Before hiring an interior designer it is very helpful in the overall scheme of things to go through your home energy audit checklist. Making sure that you’ve done your preparation work in advance will help you to save time and money when you get ready to have a home improvement specialist or designer make changes to your living space.
A home energy audit identifies which of your appliances are in compliance with delivering efficient energy into your home. In addition, the audit examines how you use your home, the occupants’ lifestyles, and the health of your home’s overall structure.
Also note that many states will perform an energy audit at no charge. However, you can also hire a professional to do the home energy audit for you, but be prepared to pay a fee, depending upon all the items on their checklist.

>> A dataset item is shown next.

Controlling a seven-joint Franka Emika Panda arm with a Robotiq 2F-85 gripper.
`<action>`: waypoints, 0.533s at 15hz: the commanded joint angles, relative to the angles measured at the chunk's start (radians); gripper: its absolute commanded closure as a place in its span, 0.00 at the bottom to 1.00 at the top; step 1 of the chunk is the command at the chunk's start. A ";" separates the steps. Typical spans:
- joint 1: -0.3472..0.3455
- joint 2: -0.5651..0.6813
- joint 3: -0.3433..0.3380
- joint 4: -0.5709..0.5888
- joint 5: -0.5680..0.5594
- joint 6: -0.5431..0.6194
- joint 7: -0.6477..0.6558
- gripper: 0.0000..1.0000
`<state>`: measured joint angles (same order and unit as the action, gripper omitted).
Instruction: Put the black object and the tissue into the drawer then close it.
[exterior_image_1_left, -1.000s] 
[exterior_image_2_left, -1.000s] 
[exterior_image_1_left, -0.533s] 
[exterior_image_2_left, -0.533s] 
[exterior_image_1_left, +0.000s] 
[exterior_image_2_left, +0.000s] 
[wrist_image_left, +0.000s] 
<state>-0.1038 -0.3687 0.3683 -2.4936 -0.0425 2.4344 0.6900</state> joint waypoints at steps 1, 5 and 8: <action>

Here are the top items to include in your checklist, whether you decide to make the repairs yourself or hire someone else to do it:
1. Seal your duct system so that your heating and air-conditioning usage will be more efficient and not a health risk to your family.
If an air duct is not properly sealed or is leaking, it can threaten your family’s safety and health. For example, walls, attics, and crawl spaces could become over-pressurized which would cause heated or cooled air to be forced outside the home. Likewise, if the ducts leak, then dust, pollen and dirt will be brought into your home through returned air. In addition, allergens, dust, or mold spores could pose a health threat to your environment.
Furthermore, carbon monoxide and dangerous gases would be distributed throughout your home as a result of air supply ducts that leak.
2. Inspect your electrical circuits to make sure they’re evaluated for effectiveness and consistency.
3. Check your natural gas lines if you have them, and also make sure to measure your insulation levels.
You don’t want to have any gas leaks, and if the insulation is lacking in certain areas, you can add it to make your home more energy efficient. Just make sure when you’re adding insulation in the attic that you should not cover the vents that circulate the air throughout the home.
4. Test how tight the air is in your home.
Your home should be sealed in such a way that you can measure how often fresh air enters the home, and how often your inside air is recirculated or exchanged with the air outside.
To locate leaks, you can perform a simple pressurization test. Close all windows, doors, and your fireplace flue. Turn off all furnaces and water heaters, including gas fireplaces. Next, you’ll want to run the exhaust fans in your kitchen and bathrooms, or run a window fan that allows the air to be circulated to the outside of your home. To test for leaks, light an incense stick and watch the direction where the smoke is drawn to. Then locate the leak and make a note of how you will seal it.
5. Obtain a brochure from your city’s utility company that lists all the items that will be checked for free when you have an energy audit performed. In addition, you can download checklists from the Internet that are specific to trained professionals.
6. Check your heating and cooling equipment.
If your units are more than fifteen years old, they should probably be replaced with more energy-efficient units. Even though you might want to rationalize that it’s too expensive, you could spend double in energy costs by not replacing the units. Also, this would be a good time to check your furnace filters and replace them or clean them if they’re more than a month old.
7. Save energy by checking the lighting in your home.
This would be a good time to replace your larger wattage light bulbs with energy-efficient bulbs than can save more than 50 percent on your electric bill.
If you have areas in your home that would benefit from fluorescent lamps rather than high wattage light bulbs, then by all means replace them. Hallways, for example, don’t need to be lit up like an airport runway. Soft ambient lighting to allow safe passage is all that’s needed.
Check with your local utility company to see if they’re offering any rebates or incentives for buying more energy-producing products.
With all the energy-efficient loans and tax credits that are available to homeowners, the home energy audit can help you apply for loans or grants that are free and never have to be paid back. It’s well worth your time to make sure your home is as energy efficient as possible.